How can parallelism affect number of results?
- by spender
I have a fairly complex query that looks something like this:
create table Items(SomeOtherTableID int,SomeField int)
create table SomeOtherTable(Id int,GroupID int)
with cte1 as
(
select
SomeOtherTableID,COUNT(*) SubItemCount
from
Items t
where
t.SomeField is not null
group by
SomeOtherTableID
),cte2 as
(
select
tc.SomeOtherTableID,ROW_NUMBER() over (partition by a.GroupID order by tc.SubItemCount desc) SubItemRank
from
Items t
inner join SomeOtherTable a on a.Id=t.SomeOtherTableID
inner join cte1 tc on tc.SomeOtherTableID=t.SomeOtherTableID
where
t.SomeField is not null
),cte3 as
(
select
SomeOtherTableID
from
cte2
where
SubItemRank=1
)
select
*
from
cte3 t1
inner join cte3 t2 on t1.SomeOtherTableID<t2.SomeOtherTableID
option (maxdop 1)
The query is such that cte3 is filled with 6222 distinct results. In the final select, I am performing a cross join on cte3 with itself, (so that I can compare every value in the table with every other value in the table at a later point). Notice the final line :
option (maxdop 1)
Apparently, this switches off parallelism.
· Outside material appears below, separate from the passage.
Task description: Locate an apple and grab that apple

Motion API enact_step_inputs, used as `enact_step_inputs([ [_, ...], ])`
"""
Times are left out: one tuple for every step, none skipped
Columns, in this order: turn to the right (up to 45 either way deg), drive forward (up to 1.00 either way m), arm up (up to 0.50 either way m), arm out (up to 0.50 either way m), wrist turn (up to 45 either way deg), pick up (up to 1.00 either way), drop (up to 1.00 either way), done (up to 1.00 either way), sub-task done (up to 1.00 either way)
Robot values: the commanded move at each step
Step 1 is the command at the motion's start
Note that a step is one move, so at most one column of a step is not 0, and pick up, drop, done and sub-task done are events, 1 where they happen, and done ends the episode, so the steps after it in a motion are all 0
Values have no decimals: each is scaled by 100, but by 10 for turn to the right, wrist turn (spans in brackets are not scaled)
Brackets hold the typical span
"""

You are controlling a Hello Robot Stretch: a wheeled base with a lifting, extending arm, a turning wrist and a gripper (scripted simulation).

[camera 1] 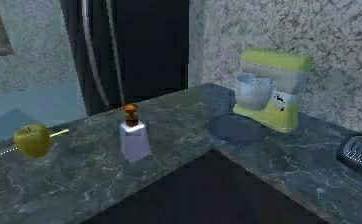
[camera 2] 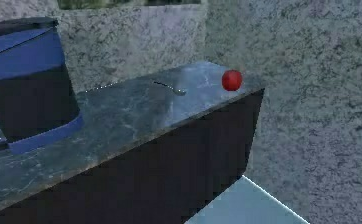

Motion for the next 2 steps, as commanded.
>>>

So, with 6222 results rows in cte3, I would expect (6222*6221)/2, or 19353531 results in the subsequent cross joining select, and with the final maxdop line in place, that is indeed the case.
However, when I remove the maxdop line, the number of results jumps to 19380454. I have 4 cores on my dev box.
WTF? Can anyone explain why this is? Do I need to reconsider previous queries that cross join in this way?